Tupperware also may have missed a sustainability boat. The company made itself known explicitly as a maker of plastic containers that stacked nicely into each other and were quite hard to break. Tupperware seemed to realize some time ago that its association with (and reliability on) plastics was cutting against an evolving consensus. “The iconic reusable plastic company launches glass, huh?” reads some marketing copy from 2022, when Tupperware finally made a public push into glass containers. Pyrex, on the other hand, sells glass containers. There are many reasons someone might prefer glass to plastic—personally, I find it easier to clean—but Tupperware did not help itself in this area.

“People are thinking, ‘Let’s do right by this planet,’ ” Boyd said. “And if you’re going to protect Mother Earth, then why not go with glass? ‘Plastic bad, right?’ That’s sort of in one’s mindset. So if it’s going be difficult for the planet; is it not biodegradable; if it’s going to end up in landfills; all of that informs one decision.”

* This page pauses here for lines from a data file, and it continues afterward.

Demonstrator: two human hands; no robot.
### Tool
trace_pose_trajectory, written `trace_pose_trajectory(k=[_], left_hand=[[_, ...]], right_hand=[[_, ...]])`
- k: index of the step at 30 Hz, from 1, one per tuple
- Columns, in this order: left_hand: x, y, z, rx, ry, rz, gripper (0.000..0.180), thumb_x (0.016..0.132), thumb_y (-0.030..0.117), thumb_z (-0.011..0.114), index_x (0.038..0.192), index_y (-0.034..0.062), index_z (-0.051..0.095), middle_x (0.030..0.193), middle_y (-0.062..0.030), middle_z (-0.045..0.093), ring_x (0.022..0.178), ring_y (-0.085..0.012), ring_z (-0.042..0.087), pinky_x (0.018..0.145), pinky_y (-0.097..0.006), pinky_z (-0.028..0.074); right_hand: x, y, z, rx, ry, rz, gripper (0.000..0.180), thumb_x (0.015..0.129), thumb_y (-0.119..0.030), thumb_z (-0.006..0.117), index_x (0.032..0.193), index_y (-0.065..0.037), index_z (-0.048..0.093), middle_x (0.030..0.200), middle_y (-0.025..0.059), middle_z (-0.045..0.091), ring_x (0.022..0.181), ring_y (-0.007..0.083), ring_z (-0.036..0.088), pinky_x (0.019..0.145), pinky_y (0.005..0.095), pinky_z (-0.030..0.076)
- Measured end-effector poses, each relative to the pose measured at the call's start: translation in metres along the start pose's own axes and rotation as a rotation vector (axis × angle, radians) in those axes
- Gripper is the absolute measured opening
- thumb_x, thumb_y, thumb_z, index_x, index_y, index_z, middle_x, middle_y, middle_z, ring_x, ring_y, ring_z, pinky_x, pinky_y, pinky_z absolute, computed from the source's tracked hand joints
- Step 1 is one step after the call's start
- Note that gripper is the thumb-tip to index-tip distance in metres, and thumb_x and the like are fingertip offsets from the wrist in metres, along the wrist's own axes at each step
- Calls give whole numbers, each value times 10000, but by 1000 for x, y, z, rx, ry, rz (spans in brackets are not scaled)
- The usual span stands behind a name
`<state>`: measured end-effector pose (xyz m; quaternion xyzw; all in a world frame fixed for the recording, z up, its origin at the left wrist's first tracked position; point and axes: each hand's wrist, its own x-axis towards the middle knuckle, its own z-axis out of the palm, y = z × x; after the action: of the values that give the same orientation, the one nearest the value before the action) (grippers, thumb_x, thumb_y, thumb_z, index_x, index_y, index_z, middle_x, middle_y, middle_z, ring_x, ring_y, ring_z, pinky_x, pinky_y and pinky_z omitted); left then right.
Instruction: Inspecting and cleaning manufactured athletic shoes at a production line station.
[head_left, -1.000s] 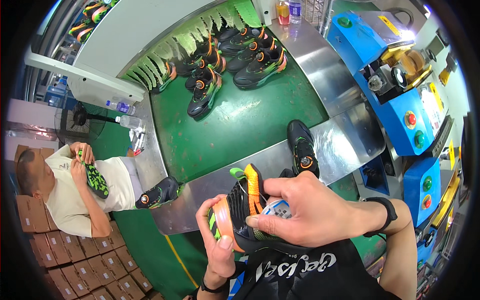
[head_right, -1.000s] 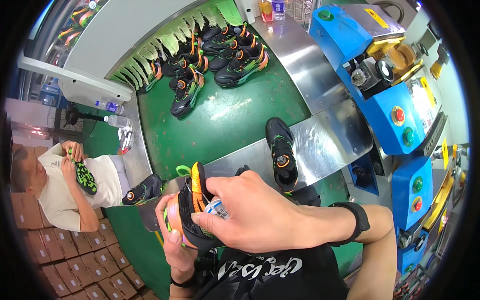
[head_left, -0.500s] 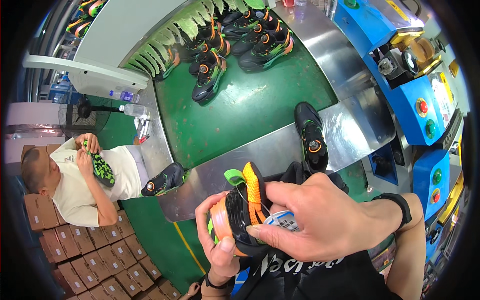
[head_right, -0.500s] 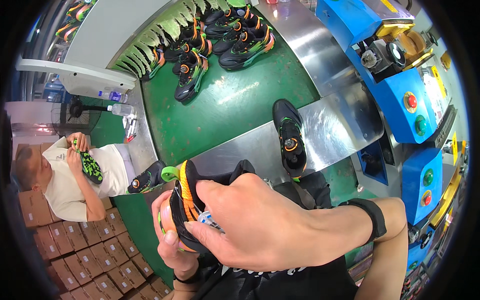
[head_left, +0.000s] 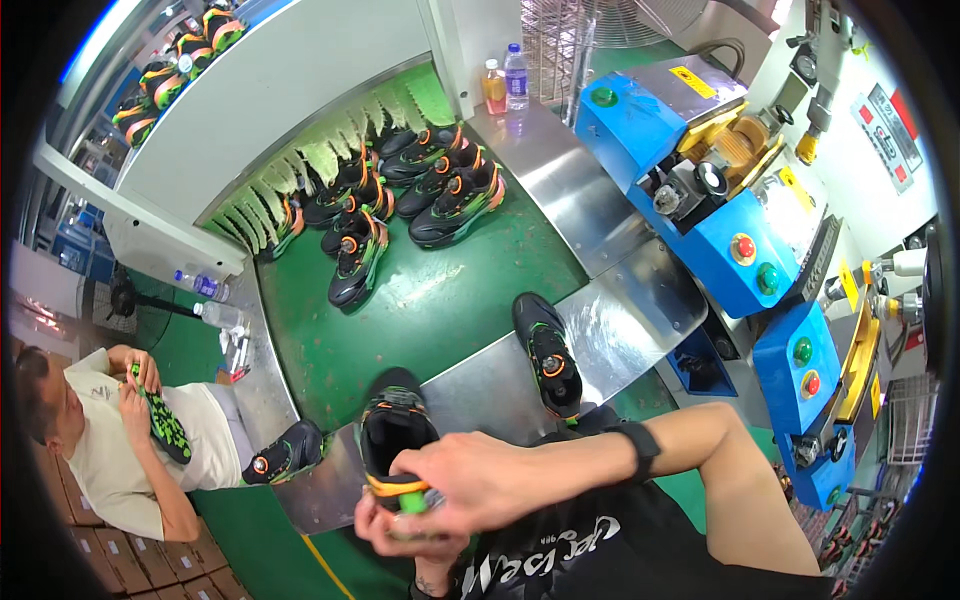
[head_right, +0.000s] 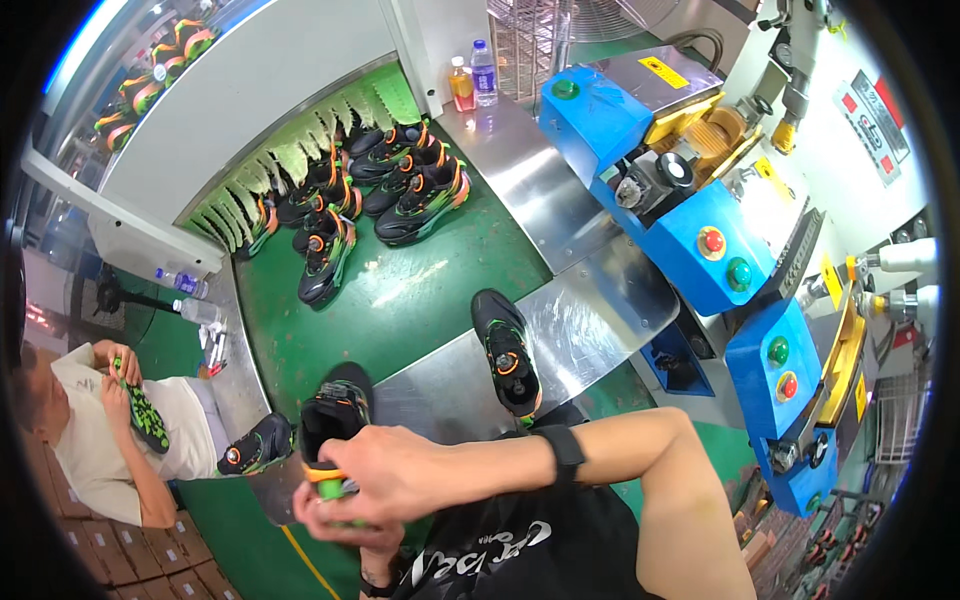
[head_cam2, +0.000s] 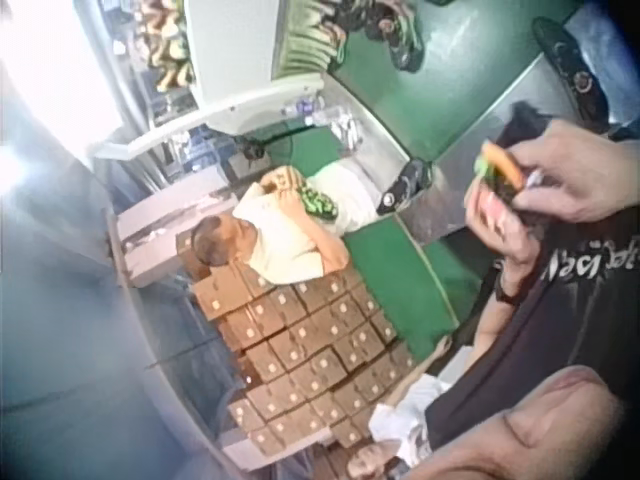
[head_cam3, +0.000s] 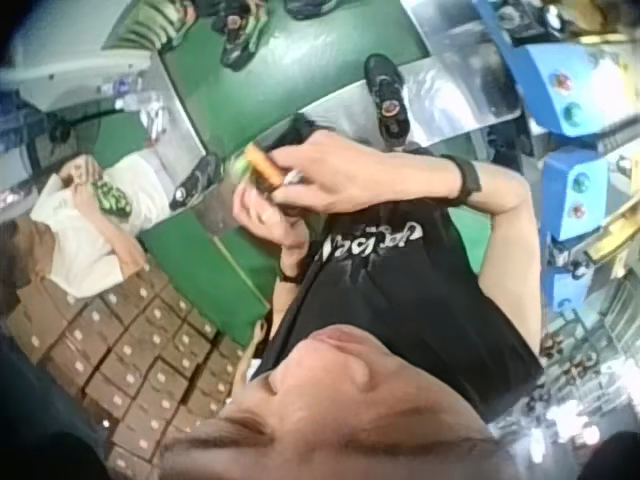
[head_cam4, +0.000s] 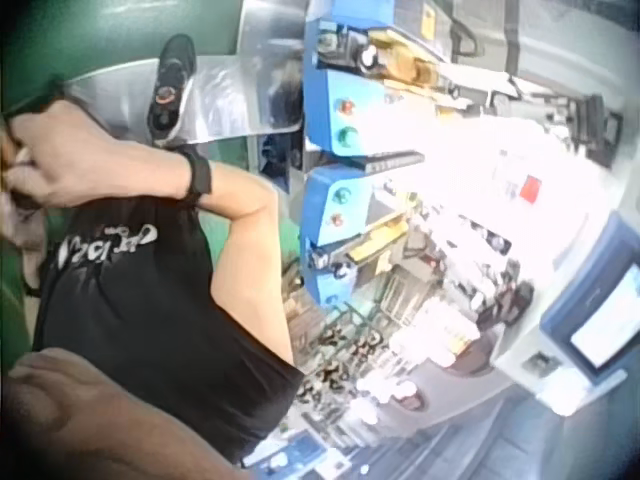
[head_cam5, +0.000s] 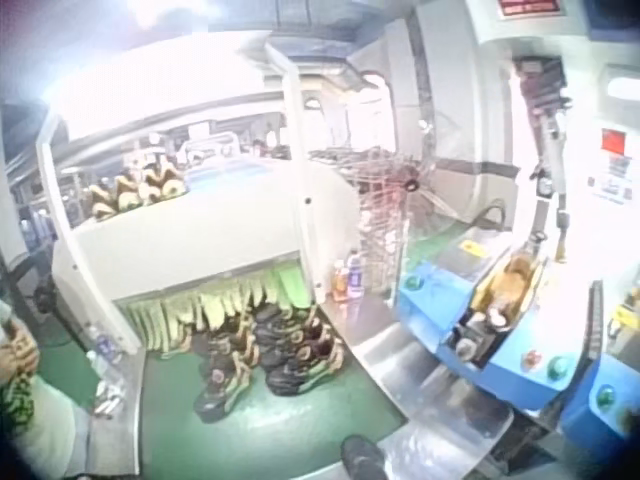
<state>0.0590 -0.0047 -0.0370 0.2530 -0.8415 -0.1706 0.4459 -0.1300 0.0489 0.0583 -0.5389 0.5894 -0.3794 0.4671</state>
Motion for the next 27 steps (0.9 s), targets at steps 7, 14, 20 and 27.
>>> trace_pose_trajectory(k=[7,14,20,27], left_hand=[[-122,-60,25,-451,-560,-974,500,794,115,716,1219,-20,489,1075,-148,584,971,-249,604,827,-352,496],[-91,-44,25,-311,-658,-846,261,835,20,622,1088,-36,590,1007,-156,648,904,-242,655,832,-326,521],[-36,-25,50,-500,-713,-733,162,899,10,589,1058,-15,577,1001,-70,641,918,-126,623,858,-274,494],[-4,10,86,-1135,-609,-1343,528,976,231,550,1409,28,327,1386,-162,455,1269,-238,468,1050,-401,392]], right_hand=[[33,222,100,-593,-160,-175,249,744,-181,674,965,-76,626,796,106,650,827,317,645,684,429,548],[-82,175,50,-298,360,7,482,760,-120,715,1217,-52,578,1228,143,608,1125,325,582,911,411,511],[-118,256,55,-622,591,414,516,741,-373,787,1126,-59,645,1429,362,321,1286,483,408,1006,524,434],[-110,160,-8,697,564,389,325,856,-208,758,1087,13,699,962,-11,700,852,28,584,773,243,499]])
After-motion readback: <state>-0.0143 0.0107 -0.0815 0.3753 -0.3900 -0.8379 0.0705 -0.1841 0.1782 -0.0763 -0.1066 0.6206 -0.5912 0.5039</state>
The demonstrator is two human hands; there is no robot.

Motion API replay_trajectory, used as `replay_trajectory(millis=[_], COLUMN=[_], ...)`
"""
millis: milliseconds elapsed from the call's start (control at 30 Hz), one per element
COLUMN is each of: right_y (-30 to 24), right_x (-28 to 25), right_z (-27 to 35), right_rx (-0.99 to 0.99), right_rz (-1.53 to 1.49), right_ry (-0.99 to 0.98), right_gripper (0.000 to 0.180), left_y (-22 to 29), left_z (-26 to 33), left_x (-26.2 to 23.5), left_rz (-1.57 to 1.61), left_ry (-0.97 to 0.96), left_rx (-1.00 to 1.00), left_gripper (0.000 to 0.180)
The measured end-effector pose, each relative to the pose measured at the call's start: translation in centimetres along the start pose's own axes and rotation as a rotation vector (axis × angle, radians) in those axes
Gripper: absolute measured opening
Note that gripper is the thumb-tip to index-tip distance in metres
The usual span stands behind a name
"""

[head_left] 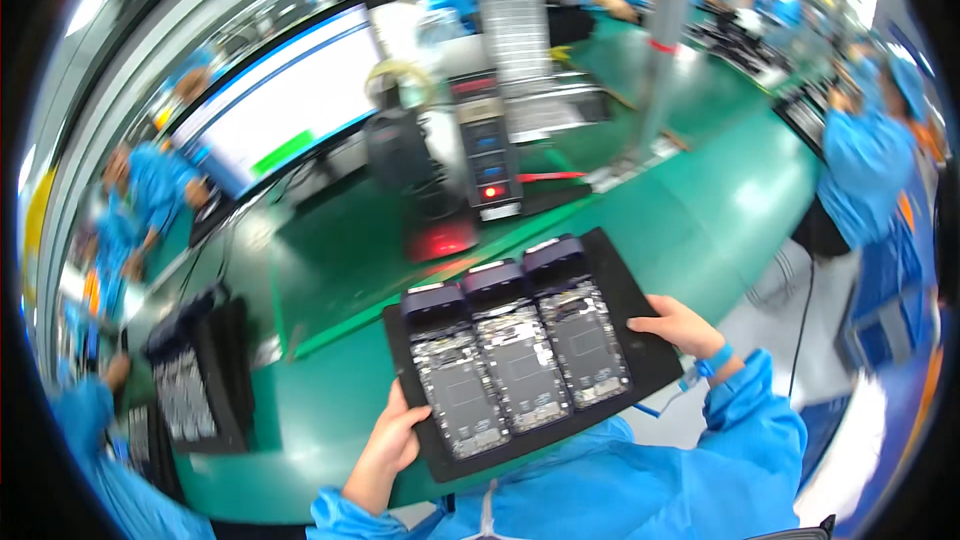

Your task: The person assembles electronic devices on a factory assembly line. They pick up circuit boards and place them into black plastic trays, then use a handheld scanner to scan the items. The person also applies labels to the devices and moves the trays along the green workbench.

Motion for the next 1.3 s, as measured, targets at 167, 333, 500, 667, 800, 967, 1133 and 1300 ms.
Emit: replay_trajectory(millis=[167, 333, 500, 667, 800, 967, 1133, 1300], right_y=[2.8, 3.7, 2.2, 1.9, 3.5, -3.5, -11.0, -15.4], right_x=[-2.3, -9.6, -19.2, -30.7, -39.5, -36.8, -36.5, -31.5], right_z=[3.2, 9.7, 16.9, 16.0, 8.8, -3.1, -14.9, -19.0], right_rx=[-0.053, -0.387, -0.589, -0.768, -0.844, -0.969, -0.556, -0.282], right_rz=[-0.033, -0.260, -0.376, -0.144, -0.393, -0.769, -0.305, 0.281], right_ry=[0.136, 0.533, 0.751, 1.001, 0.945, 1.042, 1.130, 0.887], right_gripper=[0.036, 0.046, 0.050, 0.053, 0.043, 0.031, 0.032, 0.049], left_y=[2.7, 1.9, -0.3, 0.0, 0.7, -3.9, -4.4, -3.9], left_z=[-3.0, -8.5, -16.0, -25.3, -29.6, -29.4, -21.0, -21.3], left_x=[3.6, 11.6, 25.1, 35.1, 38.5, 34.6, 36.8, 36.6], left_rz=[-0.083, -0.116, 0.074, 0.285, 0.300, -0.906, -1.291, -1.195], left_ry=[-0.175, -0.371, -0.699, -0.771, -0.801, -0.638, -0.728, -0.668], left_rx=[-0.021, -0.087, -0.040, 0.050, 0.068, 0.661, 1.260, 1.328], left_gripper=[0.064, 0.063, 0.051, 0.035, 0.048, 0.052, 0.044, 0.035])
Point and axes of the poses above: each hand's wrist, its own z-axis away from the middle knuckle, its own x-axis out of the palm, y = z × x, the point moved 8 cm from there along -z, towards the middle knuckle, and after that the axes turned 7 degrees about -z, right-handed, at the moved point
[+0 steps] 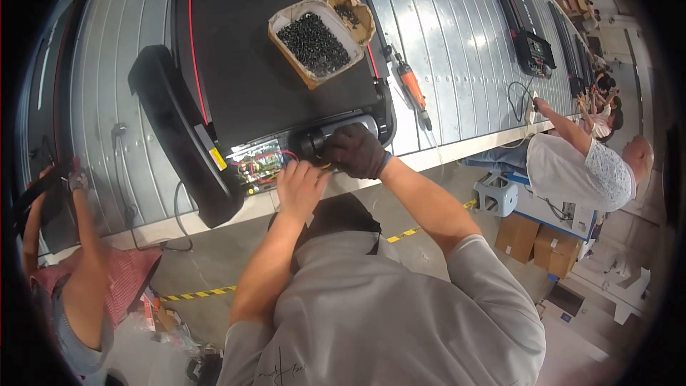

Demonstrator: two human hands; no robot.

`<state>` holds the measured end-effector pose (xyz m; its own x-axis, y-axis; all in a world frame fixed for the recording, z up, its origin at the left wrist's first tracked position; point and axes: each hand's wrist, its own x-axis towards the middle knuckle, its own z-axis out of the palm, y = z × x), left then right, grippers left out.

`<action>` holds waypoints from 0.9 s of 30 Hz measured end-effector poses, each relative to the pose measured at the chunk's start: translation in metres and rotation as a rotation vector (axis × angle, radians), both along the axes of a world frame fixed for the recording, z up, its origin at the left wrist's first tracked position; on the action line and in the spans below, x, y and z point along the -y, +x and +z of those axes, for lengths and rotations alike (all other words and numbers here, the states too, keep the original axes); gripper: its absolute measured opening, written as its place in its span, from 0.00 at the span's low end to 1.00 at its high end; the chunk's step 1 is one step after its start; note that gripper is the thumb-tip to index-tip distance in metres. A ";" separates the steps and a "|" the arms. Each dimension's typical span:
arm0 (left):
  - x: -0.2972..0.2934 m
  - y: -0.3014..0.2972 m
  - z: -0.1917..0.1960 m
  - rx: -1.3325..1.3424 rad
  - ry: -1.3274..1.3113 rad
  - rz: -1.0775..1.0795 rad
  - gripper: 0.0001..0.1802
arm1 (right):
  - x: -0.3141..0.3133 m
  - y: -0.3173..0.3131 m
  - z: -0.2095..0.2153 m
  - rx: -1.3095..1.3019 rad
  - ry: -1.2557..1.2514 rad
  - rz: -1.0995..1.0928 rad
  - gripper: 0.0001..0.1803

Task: Assembling components of a treadmill on a factory production line.

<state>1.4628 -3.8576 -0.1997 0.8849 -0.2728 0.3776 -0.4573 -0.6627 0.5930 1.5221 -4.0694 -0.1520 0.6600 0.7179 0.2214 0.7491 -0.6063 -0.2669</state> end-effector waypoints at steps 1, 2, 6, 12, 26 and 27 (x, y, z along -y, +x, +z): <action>0.001 0.004 -0.003 0.002 0.002 0.004 0.08 | -0.002 -0.005 -0.003 0.015 -0.020 -0.029 0.09; 0.002 0.006 -0.006 0.025 0.048 -0.009 0.09 | -0.002 -0.008 -0.005 0.017 -0.016 -0.025 0.09; -0.004 0.012 -0.007 0.031 -0.017 0.016 0.12 | 0.009 -0.012 -0.017 -0.007 -0.039 -0.046 0.10; 0.005 0.020 -0.004 0.015 0.039 -0.018 0.15 | 0.023 0.016 -0.014 -0.030 -0.042 0.118 0.13; -0.080 -0.079 -0.006 -0.947 -1.897 0.799 0.30 | 0.022 0.006 0.014 -0.069 0.162 -0.010 0.06; -0.103 -0.080 -0.011 -0.804 -2.041 0.818 0.31 | 0.019 0.005 0.018 -0.067 0.164 -0.007 0.06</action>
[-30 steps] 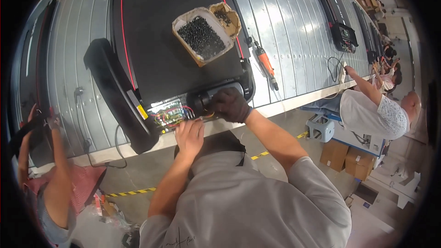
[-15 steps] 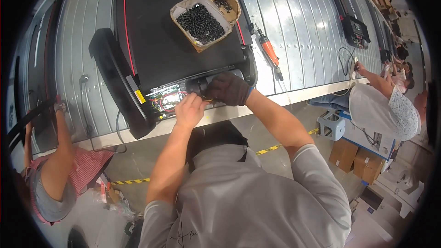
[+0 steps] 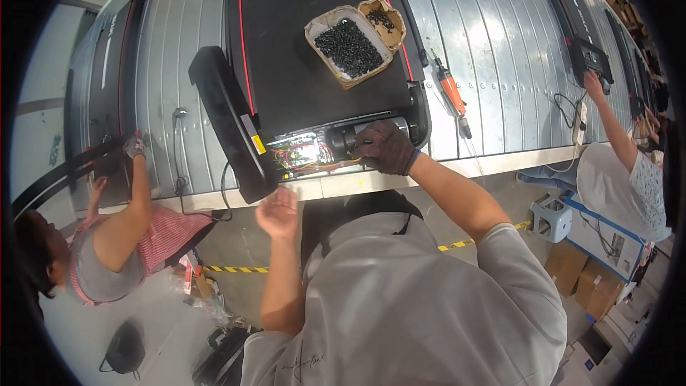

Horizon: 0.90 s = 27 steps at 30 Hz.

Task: Assembling components of a treadmill on a factory production line.

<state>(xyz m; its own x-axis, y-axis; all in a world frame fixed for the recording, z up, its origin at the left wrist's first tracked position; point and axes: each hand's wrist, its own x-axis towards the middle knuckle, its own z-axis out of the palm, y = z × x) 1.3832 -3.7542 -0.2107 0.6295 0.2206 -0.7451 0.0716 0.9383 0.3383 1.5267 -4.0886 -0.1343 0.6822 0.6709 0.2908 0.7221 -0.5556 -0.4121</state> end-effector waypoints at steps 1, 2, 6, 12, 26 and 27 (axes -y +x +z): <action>-0.012 0.010 0.002 0.053 -0.058 0.140 0.33 | 0.002 0.001 0.001 -0.040 -0.029 0.010 0.07; -0.020 0.017 0.004 0.090 -0.060 0.272 0.32 | 0.003 0.002 0.002 -0.080 -0.061 0.017 0.08; -0.066 0.032 -0.012 -0.038 0.152 0.315 0.34 | 0.004 0.004 -0.009 -0.043 -0.107 0.078 0.18; -0.073 -0.004 0.006 0.178 0.041 0.116 0.35 | 0.001 0.000 0.037 -0.348 -0.151 -0.048 0.27; -0.086 0.032 0.014 0.493 1.201 -0.421 0.61 | 0.069 -0.101 0.022 -0.698 1.679 -1.160 0.18; -0.072 0.035 0.021 0.468 1.283 -0.368 0.63 | 0.074 -0.102 0.019 -0.723 1.771 -0.963 0.20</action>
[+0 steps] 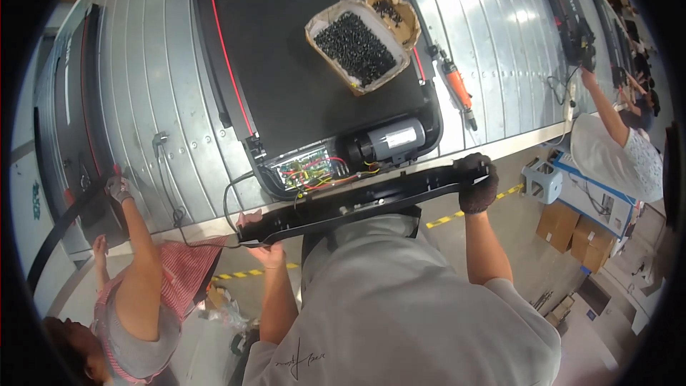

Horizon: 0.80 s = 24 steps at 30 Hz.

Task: Assembling components of a treadmill on a factory production line.

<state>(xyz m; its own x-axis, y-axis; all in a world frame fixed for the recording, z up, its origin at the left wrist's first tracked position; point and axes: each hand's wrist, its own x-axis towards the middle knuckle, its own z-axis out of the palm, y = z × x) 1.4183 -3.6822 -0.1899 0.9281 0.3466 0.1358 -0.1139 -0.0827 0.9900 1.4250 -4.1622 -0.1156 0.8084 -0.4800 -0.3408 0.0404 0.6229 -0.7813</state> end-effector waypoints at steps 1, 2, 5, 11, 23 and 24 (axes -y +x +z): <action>0.008 0.000 0.007 0.026 0.069 0.060 0.64 | -0.003 0.004 0.000 -0.059 -0.039 -0.043 0.20; 0.011 -0.001 0.012 0.005 0.086 0.052 0.64 | -0.005 0.008 0.002 -0.118 -0.080 -0.084 0.21; 0.022 0.011 0.017 -0.006 0.090 0.102 0.66 | 0.001 0.016 0.001 -0.009 -0.120 0.041 0.26; 0.037 0.018 0.012 -0.077 0.145 0.174 0.62 | 0.001 0.039 0.008 -0.105 -0.191 -0.024 0.31; 0.036 0.024 0.004 -0.129 0.201 0.218 0.55 | 0.030 0.045 -0.035 -0.053 -0.070 0.124 0.27; 0.041 0.028 0.004 -0.100 0.189 0.223 0.55 | 0.032 0.044 -0.038 -0.053 -0.036 0.152 0.27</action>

The bankruptcy filing likely means the end of Tupperware as it’s existed for three-quarters of a century, through various sales and iterations of itself. The company’s filing makes clear that it’s tried for years to find a buyer for parts or all of the business, including engaging investment banking giant Moelis & Company. Tupperware, with its horrible mess of a balance sheet, did not get a bite.

There is, of course, the name. Tupperware hasn’t flipped that yet, but surely there is a buyer somewhere in the world who would like to control the Tupperware brand. “You’re trying to figure out how much cash that name is worth,” Boyd says. Most people, I think, still have a positive association with the name, and Tupperware’s problem is that the company doesn’t actually get paid when someone offhandedly refers to their Rubbermaid or OXO container as “Tupperware.” Perhaps, one day, they could be one and the same.